Where the data below has the string "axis", return the whole line.

#### Data segment
********

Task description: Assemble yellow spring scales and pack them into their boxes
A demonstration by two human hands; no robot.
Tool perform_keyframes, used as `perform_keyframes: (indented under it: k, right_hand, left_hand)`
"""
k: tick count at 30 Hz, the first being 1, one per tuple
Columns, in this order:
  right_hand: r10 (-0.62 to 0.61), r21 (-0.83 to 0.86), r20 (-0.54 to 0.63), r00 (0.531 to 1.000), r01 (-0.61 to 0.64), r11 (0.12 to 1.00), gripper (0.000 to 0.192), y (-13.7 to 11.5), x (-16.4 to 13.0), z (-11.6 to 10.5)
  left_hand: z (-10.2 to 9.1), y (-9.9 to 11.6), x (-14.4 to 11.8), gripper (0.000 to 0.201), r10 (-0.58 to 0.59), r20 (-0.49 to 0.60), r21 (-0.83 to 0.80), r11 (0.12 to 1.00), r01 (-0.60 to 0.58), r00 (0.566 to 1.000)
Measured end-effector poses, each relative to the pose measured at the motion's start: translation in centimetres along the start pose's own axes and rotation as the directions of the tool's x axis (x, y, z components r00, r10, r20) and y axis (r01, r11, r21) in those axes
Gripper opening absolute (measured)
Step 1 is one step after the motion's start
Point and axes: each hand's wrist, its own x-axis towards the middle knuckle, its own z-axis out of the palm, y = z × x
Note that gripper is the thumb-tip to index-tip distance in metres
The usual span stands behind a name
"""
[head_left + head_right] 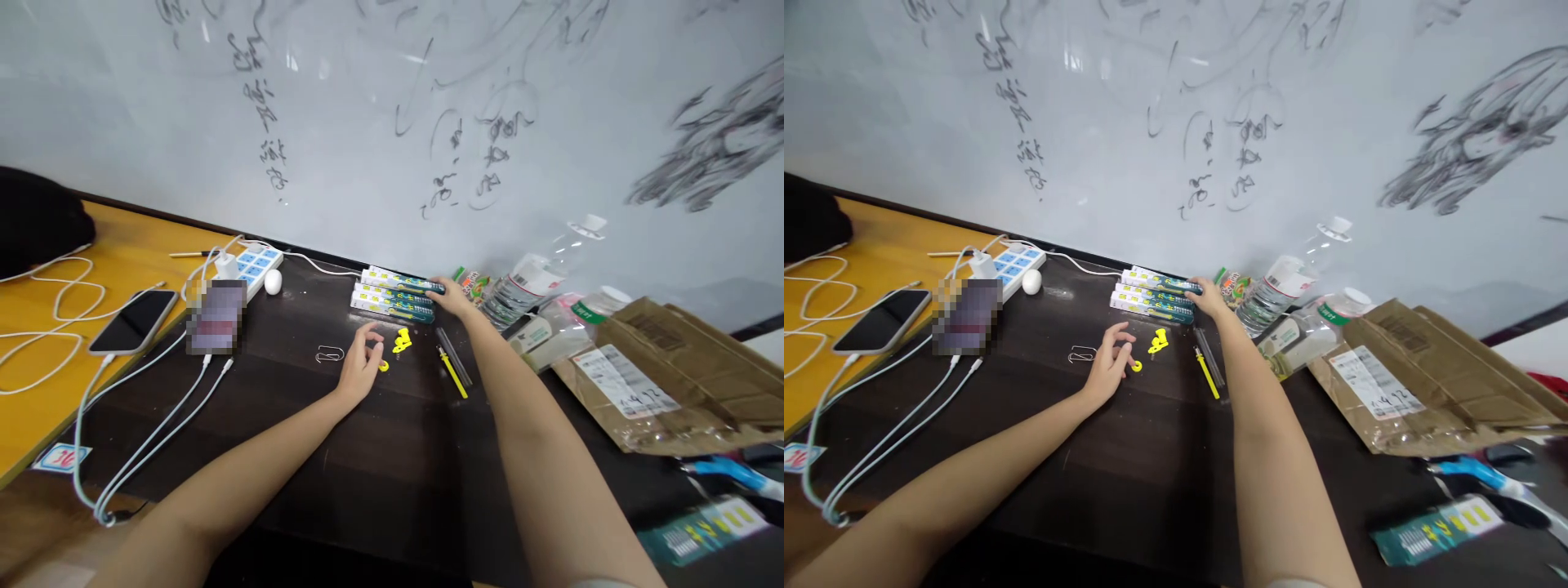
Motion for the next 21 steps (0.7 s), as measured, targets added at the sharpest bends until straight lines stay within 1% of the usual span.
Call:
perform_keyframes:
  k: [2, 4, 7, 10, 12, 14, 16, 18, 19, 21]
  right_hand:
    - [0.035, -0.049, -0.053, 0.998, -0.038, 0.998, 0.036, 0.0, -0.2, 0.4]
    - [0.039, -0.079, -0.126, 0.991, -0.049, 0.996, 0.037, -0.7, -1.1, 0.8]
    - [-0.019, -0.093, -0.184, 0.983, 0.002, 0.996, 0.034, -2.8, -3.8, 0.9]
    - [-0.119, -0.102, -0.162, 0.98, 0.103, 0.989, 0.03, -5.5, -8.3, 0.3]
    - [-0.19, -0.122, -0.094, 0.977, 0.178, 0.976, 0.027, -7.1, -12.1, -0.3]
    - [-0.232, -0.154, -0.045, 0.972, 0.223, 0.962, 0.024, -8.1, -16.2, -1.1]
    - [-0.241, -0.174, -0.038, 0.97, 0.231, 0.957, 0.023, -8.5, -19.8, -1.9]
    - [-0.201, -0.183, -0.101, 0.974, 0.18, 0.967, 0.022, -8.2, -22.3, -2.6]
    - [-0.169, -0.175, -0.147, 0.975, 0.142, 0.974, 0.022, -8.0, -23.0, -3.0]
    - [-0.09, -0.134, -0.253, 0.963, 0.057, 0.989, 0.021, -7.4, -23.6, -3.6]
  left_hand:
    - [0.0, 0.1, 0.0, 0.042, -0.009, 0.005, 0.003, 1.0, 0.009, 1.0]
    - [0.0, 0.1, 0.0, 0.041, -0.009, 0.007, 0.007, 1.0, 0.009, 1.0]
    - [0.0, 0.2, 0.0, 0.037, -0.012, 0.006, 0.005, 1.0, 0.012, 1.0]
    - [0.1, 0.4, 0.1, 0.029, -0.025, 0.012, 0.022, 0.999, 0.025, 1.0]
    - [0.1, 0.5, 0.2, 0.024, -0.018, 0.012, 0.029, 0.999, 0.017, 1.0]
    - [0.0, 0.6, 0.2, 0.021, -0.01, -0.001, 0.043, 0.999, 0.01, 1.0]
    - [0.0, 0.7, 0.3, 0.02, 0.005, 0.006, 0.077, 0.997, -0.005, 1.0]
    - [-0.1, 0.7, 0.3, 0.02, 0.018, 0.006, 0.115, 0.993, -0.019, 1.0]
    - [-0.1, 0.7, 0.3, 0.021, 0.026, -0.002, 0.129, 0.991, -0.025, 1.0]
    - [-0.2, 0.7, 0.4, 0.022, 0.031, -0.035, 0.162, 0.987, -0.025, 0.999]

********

#### Solved exercise
Measured end-effector poses, each relative to the pose measured at the motion's start: translation in centimetres along the start pose's own axes and rotation as the directions of the tool's x axis (x, y, z components r00, r10, r20) and y axis (r01, r11, r21) in those axes
Point and axes: each hand's wrist, its own x-axis towards the middle knuckle, its own z-axis out of the palm, y = z × x

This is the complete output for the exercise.